И он целовал руки хозяйки и высоко за локти подкинул Евпраксию. Девочка сжалась в комок и была тяжелее обычного, но глаза ее уже поблескивали огоньком удовольствия. Все снова быстро наладилось.

– Я, видишь ли, как-то им врал, – оправдывался дорогою Лев, – что будто бы мне такой перстень красавица одна подарила.

– Ты соврал только одно: что подарили тебе, – перебил его брат.

– Зизи ко мне все приставала… Я и принес показать, пока тебя не было. Я у тебя увидал подходящий…

– Что ж, ты лазил ко мне?

– Честное слово, я даже не знал, что он есть у тебя. А он лежал на столе, просто как желудь!

– Значит, другой кто-нибудь лазил… Как это скучно!

– Не я, – кратко промолвила Ольга Сергеевна.

– Знаю. А писем мне не было?

– Нет.

Пушкин вздохнул и замолчал.
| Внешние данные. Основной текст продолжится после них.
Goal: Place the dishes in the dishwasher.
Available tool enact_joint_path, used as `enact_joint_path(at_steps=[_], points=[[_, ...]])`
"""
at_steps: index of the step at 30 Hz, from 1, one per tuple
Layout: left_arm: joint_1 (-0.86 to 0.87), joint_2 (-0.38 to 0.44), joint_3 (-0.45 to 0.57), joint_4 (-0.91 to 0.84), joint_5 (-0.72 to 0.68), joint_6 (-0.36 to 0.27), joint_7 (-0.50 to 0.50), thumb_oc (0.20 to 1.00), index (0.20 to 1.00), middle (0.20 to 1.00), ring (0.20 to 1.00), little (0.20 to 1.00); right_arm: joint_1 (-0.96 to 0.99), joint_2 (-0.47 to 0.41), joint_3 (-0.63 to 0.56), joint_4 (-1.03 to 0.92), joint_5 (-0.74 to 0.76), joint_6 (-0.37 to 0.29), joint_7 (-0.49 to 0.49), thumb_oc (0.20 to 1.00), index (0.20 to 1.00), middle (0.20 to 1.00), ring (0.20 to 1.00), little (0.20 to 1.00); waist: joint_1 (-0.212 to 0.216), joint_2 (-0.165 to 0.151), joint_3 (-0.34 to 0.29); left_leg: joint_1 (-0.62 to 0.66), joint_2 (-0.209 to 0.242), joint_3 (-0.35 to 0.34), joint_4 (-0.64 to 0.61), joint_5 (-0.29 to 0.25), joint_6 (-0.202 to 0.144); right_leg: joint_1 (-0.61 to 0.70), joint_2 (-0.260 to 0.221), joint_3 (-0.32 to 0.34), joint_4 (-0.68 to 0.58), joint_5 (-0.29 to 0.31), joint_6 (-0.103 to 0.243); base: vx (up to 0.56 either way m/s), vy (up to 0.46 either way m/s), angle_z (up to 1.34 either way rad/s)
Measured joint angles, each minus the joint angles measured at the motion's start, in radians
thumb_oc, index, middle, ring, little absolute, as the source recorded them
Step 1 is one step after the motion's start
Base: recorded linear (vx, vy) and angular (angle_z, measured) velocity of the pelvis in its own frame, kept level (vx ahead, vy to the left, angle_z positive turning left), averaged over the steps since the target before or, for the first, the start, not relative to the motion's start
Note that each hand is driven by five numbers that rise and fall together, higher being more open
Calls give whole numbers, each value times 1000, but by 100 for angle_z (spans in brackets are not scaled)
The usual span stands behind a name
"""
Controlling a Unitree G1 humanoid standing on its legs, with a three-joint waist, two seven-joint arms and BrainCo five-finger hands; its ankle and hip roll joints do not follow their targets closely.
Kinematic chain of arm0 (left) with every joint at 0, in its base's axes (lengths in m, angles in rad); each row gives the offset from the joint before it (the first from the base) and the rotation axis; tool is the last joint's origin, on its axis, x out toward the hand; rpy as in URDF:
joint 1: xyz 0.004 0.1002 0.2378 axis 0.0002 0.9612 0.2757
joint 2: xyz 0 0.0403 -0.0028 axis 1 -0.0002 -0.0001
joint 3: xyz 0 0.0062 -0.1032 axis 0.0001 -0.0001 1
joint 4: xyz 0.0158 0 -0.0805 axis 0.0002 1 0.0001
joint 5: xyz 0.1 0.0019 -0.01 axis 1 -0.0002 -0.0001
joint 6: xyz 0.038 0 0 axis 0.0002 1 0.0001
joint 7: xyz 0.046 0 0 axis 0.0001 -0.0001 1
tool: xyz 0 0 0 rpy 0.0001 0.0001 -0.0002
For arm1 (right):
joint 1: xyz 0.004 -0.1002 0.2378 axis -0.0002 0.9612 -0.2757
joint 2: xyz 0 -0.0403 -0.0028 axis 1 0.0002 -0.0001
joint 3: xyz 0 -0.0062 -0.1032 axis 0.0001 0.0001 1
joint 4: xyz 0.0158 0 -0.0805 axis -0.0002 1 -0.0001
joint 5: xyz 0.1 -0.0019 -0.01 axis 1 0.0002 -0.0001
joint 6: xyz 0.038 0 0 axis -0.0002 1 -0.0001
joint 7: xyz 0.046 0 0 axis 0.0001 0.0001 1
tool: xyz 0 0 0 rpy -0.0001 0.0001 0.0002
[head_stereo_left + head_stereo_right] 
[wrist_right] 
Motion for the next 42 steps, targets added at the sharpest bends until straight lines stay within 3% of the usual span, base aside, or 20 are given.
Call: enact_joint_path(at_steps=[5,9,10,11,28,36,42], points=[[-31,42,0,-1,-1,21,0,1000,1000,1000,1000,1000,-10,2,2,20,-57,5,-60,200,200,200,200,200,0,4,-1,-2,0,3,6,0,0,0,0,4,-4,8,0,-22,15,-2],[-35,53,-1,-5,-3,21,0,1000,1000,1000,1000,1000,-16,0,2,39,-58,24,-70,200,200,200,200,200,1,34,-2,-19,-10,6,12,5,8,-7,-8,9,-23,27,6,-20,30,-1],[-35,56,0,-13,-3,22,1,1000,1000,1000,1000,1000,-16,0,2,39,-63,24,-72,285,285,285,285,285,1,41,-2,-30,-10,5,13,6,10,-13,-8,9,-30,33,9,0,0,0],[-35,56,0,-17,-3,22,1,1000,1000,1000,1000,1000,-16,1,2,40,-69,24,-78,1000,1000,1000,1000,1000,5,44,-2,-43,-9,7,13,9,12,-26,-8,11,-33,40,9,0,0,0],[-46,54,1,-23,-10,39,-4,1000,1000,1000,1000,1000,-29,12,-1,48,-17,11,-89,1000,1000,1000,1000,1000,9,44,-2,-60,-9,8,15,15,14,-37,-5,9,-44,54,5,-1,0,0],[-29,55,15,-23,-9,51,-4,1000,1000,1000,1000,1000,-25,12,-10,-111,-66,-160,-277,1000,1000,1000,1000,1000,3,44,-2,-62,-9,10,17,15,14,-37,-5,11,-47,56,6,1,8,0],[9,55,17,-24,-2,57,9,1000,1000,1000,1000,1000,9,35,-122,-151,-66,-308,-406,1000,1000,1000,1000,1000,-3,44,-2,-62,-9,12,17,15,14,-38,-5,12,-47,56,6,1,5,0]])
Но перстень был с ним, и что-то опять в душе подымалось, звучало: снова Одесса, Елизавета Ксаверьевна… и как ему подарила тот перстень.

У самого дома Лев подольстился:

– Ты, значит, не сердишься? Я тебе сам поправлю его.

Ответ был неожиданный:

– Нет, не сержусь. Я даже тебе благодарен.

Так и осталось для Льва совсем непонятным, за что ему брат был благодарен.

Родители спали. Пушкин и этому рад. Он быстро прошел в свою комнату и сразу разделся. Лечь было приятно, однако же он не тотчас уснул. Дорога его затомила, баня и мед, пожалуй, разнежили, брат рассердил, но странная крепость росла изнутри. Его подымало. Он начал твердить стихи свои «К морю», но эти стихи перебивались другими: волны ложились в них мягче, и возникало видение залива, как если бы не было море беспредельно далеко, а мирно плескалось вот тут, за окном… И невозможное становилось возможным. Он развернул томик Парни и быстро напал на историю с Прозерпиной. Улыбка скользнула по его настороженным губам, готовым что-то шепнуть. Но скоро его стало легонько покачивать, и он незаметно уснул.